El abogado de la familia Agrest, Carlos Pousa Bogado, explicó a Télam que el fallo fue dictado en favor de Sebastián Pantano (26) por la sala III del máximo tribunal penal y la semana próxima se fijará la nueva pena.
El letrado recordó que el Tribunal Oral en lo Criminal (TOC) 28 condenó a Pantano el 16 de abril de 2012 a prisión perpetua "por robo calificado, portación ilegal de arma de fuego y homicidio criminis causa", tal como habían pedido la fiscalía y la querella, al considerar que mató para lograr la impunidad en el robo.
Pero los camaristas Alejandro Slokar, Angela Ledesma y Ana María Figueroa entendieron que se trató de un "homicidio en ocasión de robo" y, según el abogado, consideraron que al imputado "se le escapó el tiro por la resistencia de la víctima".
"Si el imputado ingresó con el arma cargada, fue para asegurarse el delito, no se puede decir que se le escapó el tiro", aseguró Pousa Bogado. Cohen Agrest, por su parte, afirmó que "los argumentos son falaces porque fueron dos balazos" que a su hijo le entraron en diagonal por el brazo.
La filósofa se mostró indignada con un párrafo del fallo que señala: "Se trató de un homicidio culposo por negligencia dado que el homicida violó el deber mínimo de cuidado al manipular un arma de fuego sin adecuar los recaudos de seguridad".
Luego, también leyó una parte que afirma que "la pena dictada violenta la garantía de igualdad teniéndose en cuenta que fue aplicada a un joven de 25 años cuya personalidad aun está en formación, transformándolo en un ser ajeno a la vida en sociedad, y lo confina a verse privado de cualquier proyecto que no le fuera impuesto por el Estado".

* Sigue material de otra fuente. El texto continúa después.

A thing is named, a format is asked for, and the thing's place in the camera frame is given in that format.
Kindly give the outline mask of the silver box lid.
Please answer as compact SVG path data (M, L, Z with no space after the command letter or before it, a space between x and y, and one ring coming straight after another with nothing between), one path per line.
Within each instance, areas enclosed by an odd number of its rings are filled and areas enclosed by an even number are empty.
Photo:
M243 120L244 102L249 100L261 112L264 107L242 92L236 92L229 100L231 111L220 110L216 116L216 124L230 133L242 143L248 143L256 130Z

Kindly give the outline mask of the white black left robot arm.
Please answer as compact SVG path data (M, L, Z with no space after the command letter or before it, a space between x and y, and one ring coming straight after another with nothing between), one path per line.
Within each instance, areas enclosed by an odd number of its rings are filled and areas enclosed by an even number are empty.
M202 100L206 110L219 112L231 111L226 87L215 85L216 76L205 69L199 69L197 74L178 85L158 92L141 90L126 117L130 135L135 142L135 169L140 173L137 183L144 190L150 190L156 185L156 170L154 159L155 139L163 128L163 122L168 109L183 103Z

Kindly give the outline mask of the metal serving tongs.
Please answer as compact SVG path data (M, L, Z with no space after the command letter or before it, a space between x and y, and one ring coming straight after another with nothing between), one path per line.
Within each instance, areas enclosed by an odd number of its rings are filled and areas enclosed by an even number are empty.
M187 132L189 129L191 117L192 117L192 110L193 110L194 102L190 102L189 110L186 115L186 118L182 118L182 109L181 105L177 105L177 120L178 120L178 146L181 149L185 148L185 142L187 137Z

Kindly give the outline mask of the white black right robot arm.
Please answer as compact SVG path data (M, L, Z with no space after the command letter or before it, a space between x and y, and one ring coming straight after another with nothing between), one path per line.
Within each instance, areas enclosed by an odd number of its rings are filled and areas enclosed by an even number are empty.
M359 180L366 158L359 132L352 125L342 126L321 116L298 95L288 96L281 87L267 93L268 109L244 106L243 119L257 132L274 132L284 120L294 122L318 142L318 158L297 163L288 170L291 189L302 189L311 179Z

"¿Cuál es el principio de proporcionalidad para que puedan dar una razón tan obscena? El puede pasar sus días dentro de una vida institucionalizada, puede trabajar y ver a su hija, mi hijo no", afirmó Cohen Agrest.
Al respecto, consideró que en el actual sistema jurídico "la víctima es silenciada" y lo atribuyó a "al abolicionismo, una corriente hegemónica que parte que una falacia que es que como los delincuentes son pobres y tontos no tienen que ser castigados".

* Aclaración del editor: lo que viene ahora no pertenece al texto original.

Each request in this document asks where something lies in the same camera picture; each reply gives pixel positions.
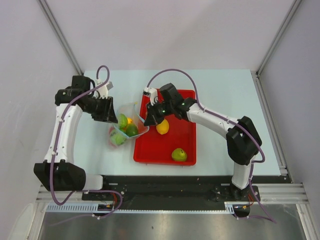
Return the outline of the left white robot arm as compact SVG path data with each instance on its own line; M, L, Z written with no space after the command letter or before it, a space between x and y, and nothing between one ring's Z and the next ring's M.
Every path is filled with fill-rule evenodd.
M75 165L74 146L77 128L83 113L97 122L117 123L110 81L92 80L74 75L71 85L55 95L55 124L48 151L33 171L47 191L88 191L100 200L110 196L111 188L98 174L86 173Z

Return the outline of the green pear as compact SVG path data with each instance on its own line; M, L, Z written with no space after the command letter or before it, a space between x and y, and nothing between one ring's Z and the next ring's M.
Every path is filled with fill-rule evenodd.
M185 162L188 158L188 155L182 148L176 148L171 153L171 158L176 162Z

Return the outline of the green guava black stripe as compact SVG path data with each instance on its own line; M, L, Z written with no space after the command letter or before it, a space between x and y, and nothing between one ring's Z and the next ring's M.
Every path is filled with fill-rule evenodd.
M121 146L127 140L126 137L124 137L121 133L118 133L118 132L113 132L111 134L111 137L112 137L112 142L115 146Z

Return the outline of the clear zip top bag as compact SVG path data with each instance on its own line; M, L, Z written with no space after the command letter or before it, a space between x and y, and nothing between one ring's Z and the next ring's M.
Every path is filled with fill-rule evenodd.
M118 148L131 140L135 140L150 129L145 126L145 120L139 115L137 102L131 102L121 105L116 111L117 123L113 123L109 128L108 143Z

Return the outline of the red bell pepper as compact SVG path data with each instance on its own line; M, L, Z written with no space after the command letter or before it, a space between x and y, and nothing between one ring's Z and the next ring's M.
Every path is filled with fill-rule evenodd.
M115 148L116 146L114 145L113 141L112 141L112 133L114 131L114 127L111 126L108 130L108 144L110 147Z

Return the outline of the orange papaya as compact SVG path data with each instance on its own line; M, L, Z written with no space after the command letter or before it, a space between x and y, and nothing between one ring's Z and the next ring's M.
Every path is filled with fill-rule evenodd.
M133 123L133 120L130 117L128 117L127 118L127 124L132 124L132 123Z

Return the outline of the aluminium rail frame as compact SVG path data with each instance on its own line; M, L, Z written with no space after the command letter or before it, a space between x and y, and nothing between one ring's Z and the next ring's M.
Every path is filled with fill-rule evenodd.
M302 183L278 183L278 184L253 184L260 193L260 202L262 204L307 204L309 202L305 188ZM58 201L62 202L68 193L58 191L56 194ZM53 202L51 194L41 186L37 194L36 203ZM82 193L74 193L68 199L67 203L84 203Z

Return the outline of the orange green mango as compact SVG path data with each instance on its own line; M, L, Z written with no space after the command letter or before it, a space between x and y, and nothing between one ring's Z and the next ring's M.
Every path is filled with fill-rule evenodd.
M125 134L126 134L128 137L136 136L136 135L138 135L138 133L139 133L139 129L138 129L138 127L137 127L134 123L128 124L128 125L126 126Z

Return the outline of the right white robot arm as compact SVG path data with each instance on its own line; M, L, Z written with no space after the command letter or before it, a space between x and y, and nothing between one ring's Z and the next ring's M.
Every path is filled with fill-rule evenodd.
M196 99L182 97L172 83L160 89L145 87L143 95L149 98L145 126L158 126L165 117L175 116L179 120L202 125L222 136L226 140L228 156L234 162L230 194L237 201L248 196L251 164L262 145L249 117L233 119L207 110Z

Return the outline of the yellow lemon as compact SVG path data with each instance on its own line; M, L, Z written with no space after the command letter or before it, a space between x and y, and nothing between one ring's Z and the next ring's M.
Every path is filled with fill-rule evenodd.
M160 134L160 135L165 135L168 133L170 129L170 125L169 122L164 119L160 124L158 124L156 126L156 131Z

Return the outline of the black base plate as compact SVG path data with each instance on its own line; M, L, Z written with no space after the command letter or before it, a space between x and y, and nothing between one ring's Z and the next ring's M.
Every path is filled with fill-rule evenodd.
M103 175L102 189L120 193L125 202L134 197L207 197L236 202L260 199L258 187L239 190L230 176Z

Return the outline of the green sugar apple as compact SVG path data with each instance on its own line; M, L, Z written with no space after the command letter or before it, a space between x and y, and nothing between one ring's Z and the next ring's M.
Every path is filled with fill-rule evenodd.
M124 129L127 127L127 125L128 125L128 118L123 113L120 113L117 116L117 127L119 129Z

"Para parafrasearlos, yo diría que las víctimas son tan pobres y tontas como sus victimarios. Esta es una experiencia social que se impuso en la Argentina", se lamentó. En tanto, el abogado criticó a los jueces al afirmar que "el fallo va contra la propia jurisprudencia de otras salas de Casación".
Ahora, el TOC 28 fijó una audiencia para el 22 de mayo en la que cada una de las partes tendrá que pedir la pena estipulada para la nueva figura, que prevé entre 10 y 25 años de cárcel, y luego se dictará la condena. "Nosotros vamos a pedir una pena de más de veinticinco años porque vamos a sumarle otros delitos", adelantó el letrado.

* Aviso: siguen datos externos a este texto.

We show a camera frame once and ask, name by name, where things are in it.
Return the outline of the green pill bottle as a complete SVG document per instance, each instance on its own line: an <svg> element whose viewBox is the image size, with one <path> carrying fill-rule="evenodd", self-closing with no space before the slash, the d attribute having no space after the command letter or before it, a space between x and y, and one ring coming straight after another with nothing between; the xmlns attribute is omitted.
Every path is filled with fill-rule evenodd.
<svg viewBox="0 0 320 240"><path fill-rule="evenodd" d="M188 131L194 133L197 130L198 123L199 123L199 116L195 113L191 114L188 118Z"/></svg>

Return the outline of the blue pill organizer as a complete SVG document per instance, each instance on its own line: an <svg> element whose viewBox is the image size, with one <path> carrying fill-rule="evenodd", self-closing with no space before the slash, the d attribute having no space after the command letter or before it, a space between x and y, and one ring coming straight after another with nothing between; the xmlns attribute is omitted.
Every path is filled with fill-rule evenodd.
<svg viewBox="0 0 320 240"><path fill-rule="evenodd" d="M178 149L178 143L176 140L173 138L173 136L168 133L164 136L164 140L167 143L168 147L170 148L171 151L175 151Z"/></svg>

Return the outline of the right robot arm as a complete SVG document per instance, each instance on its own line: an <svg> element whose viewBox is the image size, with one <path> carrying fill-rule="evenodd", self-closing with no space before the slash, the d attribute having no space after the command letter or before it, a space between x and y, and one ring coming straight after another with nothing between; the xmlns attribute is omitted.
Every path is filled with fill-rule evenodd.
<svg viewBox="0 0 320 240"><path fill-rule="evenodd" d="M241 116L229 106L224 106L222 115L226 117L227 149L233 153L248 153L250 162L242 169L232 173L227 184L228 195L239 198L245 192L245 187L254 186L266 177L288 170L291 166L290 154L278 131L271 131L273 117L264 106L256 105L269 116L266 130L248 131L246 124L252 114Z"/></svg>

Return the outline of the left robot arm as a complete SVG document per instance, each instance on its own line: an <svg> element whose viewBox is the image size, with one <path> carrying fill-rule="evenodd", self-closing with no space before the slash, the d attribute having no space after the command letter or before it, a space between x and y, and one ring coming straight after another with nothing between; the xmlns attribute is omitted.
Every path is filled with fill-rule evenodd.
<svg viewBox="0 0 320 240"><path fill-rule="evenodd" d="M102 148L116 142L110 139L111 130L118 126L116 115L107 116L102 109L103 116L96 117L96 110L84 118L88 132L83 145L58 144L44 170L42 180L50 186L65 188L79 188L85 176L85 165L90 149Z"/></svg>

El crimen ocurrió el 8 de julio de 2011 en el pasaje Bertrés al 500, casi Pedro Goyena, de Caballito, donde vivía Lucía Agosta, una compañera de Agrest, cuando ambos fueron sorprendidos por un joven que ingresó a robar cuando bajaban cosas de un auto.
El asaltante, quien actuó solo, los amenazó con una pistola calibre .45 que nunca fue encontrada y los hizo ingresar a la casa, por lo que la joven le entregó dinero en efectivo.
No obstante, el delincuente no quedó conforme con el botín obtenido y maniató a Agosta y a su hermano y, cuando se disponía a hacerlo con Agrest, éste se resistió, por lo que primero lo golpeó con la culata del arma en la cabeza y luego le disparó dos tiros. Pantano, hijo de un Policía Federal, fue detenido un mes después en la localidad bonaerense de Lomas de Zamora con un DNI falso.
La clave para hallar al sospechoso fue que en el lugar del hecho había olvidado una mochila que contenía su currículum con datos personales, el cual, según la madre de Ezequiel, era utilizado en caso de que la Policía lo detuviera por merodear alguna zona y lo presentaba para que pareciera que estaba buscando trabajo.
Durante el juicio oral ya había habido diferencias entre los jueces -en minoría Luis Márquez votó por "homicidio en ocasión de robo"- mientras que el imputado confesó ser el autor del crimen pero dijo que se le "fue la mano" y que el disparo fue "accidental".